EXERCISE GOAL
Write out all of the listing exactly. Add nothing to it.
◆ ◆ ◆ ◆ ◆ ◆ ◆
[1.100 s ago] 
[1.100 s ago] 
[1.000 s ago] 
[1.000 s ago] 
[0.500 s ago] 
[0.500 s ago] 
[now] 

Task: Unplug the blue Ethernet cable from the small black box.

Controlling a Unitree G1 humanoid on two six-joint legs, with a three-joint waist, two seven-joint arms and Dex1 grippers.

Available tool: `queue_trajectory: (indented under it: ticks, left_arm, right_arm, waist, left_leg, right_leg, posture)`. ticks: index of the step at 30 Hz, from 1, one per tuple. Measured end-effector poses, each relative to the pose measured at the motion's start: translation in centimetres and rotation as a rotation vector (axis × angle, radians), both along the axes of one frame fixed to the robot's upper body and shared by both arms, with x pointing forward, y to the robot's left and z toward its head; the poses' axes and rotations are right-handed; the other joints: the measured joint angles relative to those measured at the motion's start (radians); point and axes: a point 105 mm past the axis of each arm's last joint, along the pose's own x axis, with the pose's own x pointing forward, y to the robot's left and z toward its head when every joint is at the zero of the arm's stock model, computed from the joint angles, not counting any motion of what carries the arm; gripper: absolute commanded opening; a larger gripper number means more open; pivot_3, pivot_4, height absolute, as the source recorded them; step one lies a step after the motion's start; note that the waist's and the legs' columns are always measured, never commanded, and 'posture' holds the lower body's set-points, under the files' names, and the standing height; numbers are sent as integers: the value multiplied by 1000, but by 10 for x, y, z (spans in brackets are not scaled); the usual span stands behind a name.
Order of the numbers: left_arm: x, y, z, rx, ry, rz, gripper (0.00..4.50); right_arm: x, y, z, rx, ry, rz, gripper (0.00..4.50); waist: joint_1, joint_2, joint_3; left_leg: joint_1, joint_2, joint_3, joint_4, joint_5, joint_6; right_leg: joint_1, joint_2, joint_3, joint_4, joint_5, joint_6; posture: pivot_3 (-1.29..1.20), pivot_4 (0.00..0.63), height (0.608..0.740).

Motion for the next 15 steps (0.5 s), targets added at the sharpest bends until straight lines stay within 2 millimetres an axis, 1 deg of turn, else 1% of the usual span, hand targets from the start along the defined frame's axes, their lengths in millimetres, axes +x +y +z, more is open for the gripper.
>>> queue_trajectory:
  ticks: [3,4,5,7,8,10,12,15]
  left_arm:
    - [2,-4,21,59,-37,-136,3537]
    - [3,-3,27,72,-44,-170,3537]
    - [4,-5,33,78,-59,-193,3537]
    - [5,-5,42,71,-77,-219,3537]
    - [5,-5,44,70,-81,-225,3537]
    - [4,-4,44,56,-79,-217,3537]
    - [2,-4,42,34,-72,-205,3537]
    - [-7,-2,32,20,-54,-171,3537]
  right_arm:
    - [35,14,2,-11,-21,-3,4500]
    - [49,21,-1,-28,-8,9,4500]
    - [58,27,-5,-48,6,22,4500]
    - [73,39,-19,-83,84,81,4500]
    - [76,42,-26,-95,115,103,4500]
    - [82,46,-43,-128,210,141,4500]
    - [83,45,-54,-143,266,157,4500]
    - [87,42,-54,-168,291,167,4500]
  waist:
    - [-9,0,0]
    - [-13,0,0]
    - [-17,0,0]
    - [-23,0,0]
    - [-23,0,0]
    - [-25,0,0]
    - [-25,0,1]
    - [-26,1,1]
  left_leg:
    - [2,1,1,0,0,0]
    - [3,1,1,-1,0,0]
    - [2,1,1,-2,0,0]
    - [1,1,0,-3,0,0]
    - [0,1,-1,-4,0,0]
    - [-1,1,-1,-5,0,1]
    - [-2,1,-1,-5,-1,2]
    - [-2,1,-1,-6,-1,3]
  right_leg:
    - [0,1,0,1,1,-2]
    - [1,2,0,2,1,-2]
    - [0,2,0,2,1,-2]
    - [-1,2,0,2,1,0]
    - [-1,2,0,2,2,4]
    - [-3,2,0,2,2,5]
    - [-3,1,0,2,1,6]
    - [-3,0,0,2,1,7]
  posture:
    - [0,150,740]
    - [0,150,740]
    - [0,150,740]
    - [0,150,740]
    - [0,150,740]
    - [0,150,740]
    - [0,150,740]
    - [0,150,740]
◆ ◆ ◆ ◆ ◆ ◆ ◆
RESULT OF THIS EXERCISE
[1.100 s ago] 
[1.100 s ago] 
[1.000 s ago] 
[1.000 s ago] 
[0.500 s ago] 
[0.500 s ago] 
[now] 

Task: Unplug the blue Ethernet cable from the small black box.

Controlling a Unitree G1 humanoid on two six-joint legs, with a three-joint waist, two seven-joint arms and Dex1 grippers.

Available tool: `queue_trajectory: (indented under it: ticks, left_arm, right_arm, waist, left_leg, right_leg, posture)`. ticks: index of the step at 30 Hz, from 1, one per tuple. Measured end-effector poses, each relative to the pose measured at the motion's start: translation in centimetres and rotation as a rotation vector (axis × angle, radians), both along the axes of one frame fixed to the robot's upper body and shared by both arms, with x pointing forward, y to the robot's left and z toward its head; the poses' axes and rotations are right-handed; the other joints: the measured joint angles relative to those measured at the motion's start (radians); point and axes: a point 105 mm past the axis of each arm's last joint, along the pose's own x axis, with the pose's own x pointing forward, y to the robot's left and z toward its head when every joint is at the zero of the arm's stock model, computed from the joint angles, not counting any motion of what carries the arm; gripper: absolute commanded opening; a larger gripper number means more open; pivot_3, pivot_4, height absolute, as the source recorded them; step one lies a step after the motion's start; note that the waist's and the legs' columns are always measured, never commanded, and 'posture' holds the lower body's set-points, under the files' names, and the standing height; numbers are sent as integers: the value multiplied by 1000, but by 10 for x, y, z (spans in brackets are not scaled); the usual span stands behind a name.
Order of the numbers: left_arm: x, y, z, rx, ry, rz, gripper (0.00..4.50); right_arm: x, y, z, rx, ry, rz, gripper (0.00..4.50); waist: joint_1, joint_2, joint_3; left_leg: joint_1, joint_2, joint_3, joint_4, joint_5, joint_6; right_leg: joint_1, joint_2, joint_3, joint_4, joint_5, joint_6; posture: pivot_3 (-1.29..1.20), pivot_4 (0.00..0.63), height (0.608..0.740).

Motion for the next 15 steps (0.5 s), targets added at the sharpest bends until straight lines stay within 2 millimetres an axis, 1 deg of turn, else 1% of the usual span, hand targets from the start along the defined frame's axes, their lengths in millimetres, axes +x +y +z, more is open for the gripper.
>>> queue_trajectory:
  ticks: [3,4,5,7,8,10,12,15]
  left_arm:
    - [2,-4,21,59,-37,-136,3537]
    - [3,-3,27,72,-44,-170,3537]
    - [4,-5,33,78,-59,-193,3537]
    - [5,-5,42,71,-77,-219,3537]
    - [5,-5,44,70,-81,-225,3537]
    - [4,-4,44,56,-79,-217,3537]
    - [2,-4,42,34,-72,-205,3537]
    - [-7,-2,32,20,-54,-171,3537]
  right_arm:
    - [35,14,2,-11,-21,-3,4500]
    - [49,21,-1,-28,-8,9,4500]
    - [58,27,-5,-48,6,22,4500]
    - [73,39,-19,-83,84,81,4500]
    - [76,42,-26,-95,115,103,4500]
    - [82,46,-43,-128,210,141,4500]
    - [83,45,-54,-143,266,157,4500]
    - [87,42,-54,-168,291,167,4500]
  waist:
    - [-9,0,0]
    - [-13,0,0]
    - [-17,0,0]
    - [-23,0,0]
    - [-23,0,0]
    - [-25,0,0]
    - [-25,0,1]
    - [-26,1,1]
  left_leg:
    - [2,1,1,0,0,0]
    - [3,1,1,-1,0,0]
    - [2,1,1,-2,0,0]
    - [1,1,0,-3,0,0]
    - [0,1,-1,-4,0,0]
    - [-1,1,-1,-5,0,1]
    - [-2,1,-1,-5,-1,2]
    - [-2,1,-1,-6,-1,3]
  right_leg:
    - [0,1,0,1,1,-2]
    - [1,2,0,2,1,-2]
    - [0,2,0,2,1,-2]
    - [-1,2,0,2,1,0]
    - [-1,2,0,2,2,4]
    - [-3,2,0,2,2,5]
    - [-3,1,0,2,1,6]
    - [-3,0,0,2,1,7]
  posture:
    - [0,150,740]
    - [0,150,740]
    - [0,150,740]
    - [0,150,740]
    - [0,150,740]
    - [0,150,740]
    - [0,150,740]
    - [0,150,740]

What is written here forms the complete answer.